TASK OBJECTIVE> The job is to find each line in the entries holding the string "camera" and copy that line.

ENTRIES PROVIDED>
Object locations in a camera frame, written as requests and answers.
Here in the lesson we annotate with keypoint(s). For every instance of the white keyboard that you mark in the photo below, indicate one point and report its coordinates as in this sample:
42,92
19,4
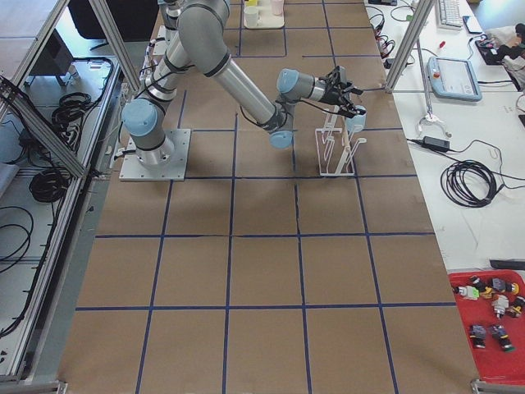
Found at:
448,14

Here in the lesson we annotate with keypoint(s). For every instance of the teach pendant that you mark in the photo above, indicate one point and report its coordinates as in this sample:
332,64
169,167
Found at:
453,78

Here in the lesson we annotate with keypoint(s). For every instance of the red parts tray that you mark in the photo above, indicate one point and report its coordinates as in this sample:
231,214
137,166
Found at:
491,306

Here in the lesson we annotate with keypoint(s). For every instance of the black power brick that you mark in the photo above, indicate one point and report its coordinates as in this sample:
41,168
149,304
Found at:
435,144

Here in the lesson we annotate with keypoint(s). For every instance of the aluminium frame post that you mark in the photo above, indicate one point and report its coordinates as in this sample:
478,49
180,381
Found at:
405,48

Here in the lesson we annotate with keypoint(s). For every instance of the light blue cup front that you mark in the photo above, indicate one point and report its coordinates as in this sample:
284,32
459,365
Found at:
357,122

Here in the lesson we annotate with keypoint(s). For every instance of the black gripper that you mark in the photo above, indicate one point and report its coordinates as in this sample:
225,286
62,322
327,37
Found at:
331,97

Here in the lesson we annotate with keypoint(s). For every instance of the seated person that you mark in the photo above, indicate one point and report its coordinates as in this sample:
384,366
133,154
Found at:
515,67

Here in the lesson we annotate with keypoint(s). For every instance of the pink ikea cup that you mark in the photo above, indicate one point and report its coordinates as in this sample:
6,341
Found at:
277,7

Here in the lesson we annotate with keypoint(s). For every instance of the white ikea cup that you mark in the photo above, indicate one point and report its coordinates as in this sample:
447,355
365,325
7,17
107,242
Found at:
251,17

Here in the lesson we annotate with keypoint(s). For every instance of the cream serving tray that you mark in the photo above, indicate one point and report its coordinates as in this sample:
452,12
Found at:
266,19

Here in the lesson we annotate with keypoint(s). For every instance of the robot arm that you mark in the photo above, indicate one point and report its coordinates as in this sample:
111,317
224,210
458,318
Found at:
170,11
196,40

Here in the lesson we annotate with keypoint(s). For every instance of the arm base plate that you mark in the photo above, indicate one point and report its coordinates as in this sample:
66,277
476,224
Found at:
168,162

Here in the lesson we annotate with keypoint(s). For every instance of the white wire cup rack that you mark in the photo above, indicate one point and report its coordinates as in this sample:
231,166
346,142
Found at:
336,147

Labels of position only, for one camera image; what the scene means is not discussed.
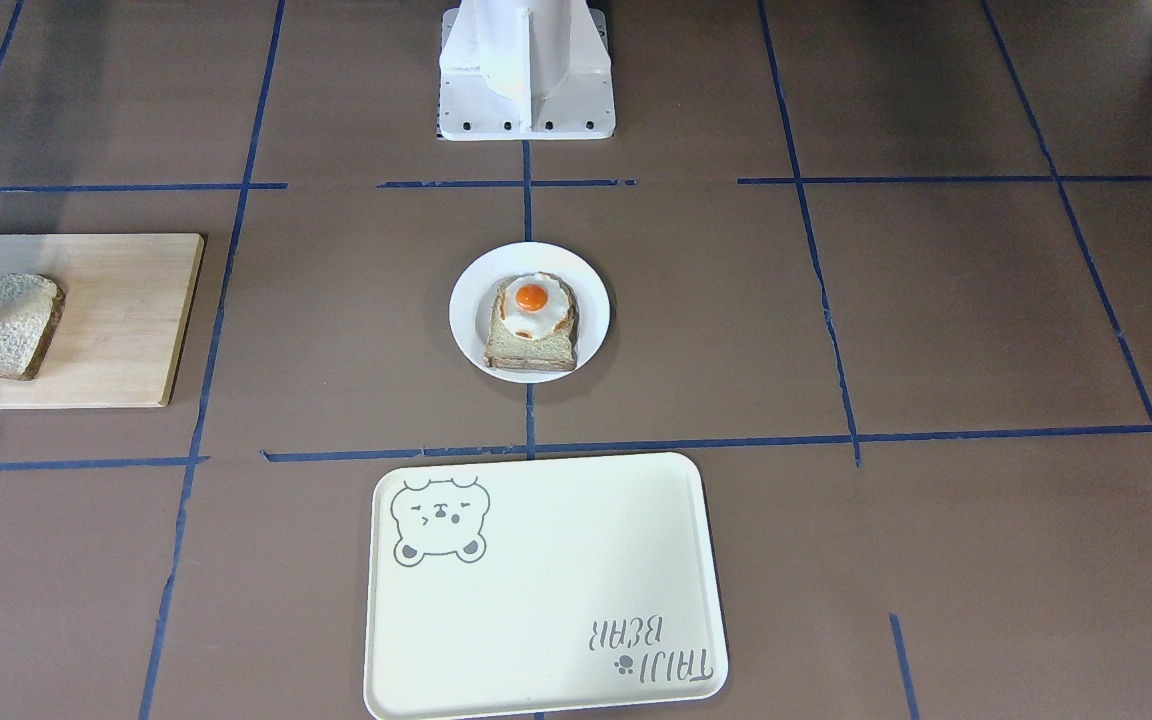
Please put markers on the bread slice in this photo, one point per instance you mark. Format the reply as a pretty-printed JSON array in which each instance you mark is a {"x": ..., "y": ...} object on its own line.
[
  {"x": 30, "y": 311},
  {"x": 553, "y": 354}
]

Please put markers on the white round plate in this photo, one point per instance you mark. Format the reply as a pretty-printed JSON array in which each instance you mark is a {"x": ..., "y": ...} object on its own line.
[{"x": 473, "y": 293}]

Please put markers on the wooden cutting board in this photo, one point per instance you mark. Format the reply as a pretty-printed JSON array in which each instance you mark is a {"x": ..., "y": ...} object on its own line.
[{"x": 127, "y": 299}]

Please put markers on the fried egg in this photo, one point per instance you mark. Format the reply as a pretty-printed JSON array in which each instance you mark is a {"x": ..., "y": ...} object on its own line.
[{"x": 536, "y": 306}]

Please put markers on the cream bear serving tray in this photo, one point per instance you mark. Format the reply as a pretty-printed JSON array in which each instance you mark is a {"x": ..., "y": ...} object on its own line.
[{"x": 509, "y": 588}]

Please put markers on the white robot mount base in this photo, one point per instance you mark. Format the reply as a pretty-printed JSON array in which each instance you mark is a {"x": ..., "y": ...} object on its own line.
[{"x": 525, "y": 71}]

EXERCISE SOLUTION>
Object locations in a camera frame, written as requests and answers.
Labels of position only, for one camera image; what the scene means is not discussed.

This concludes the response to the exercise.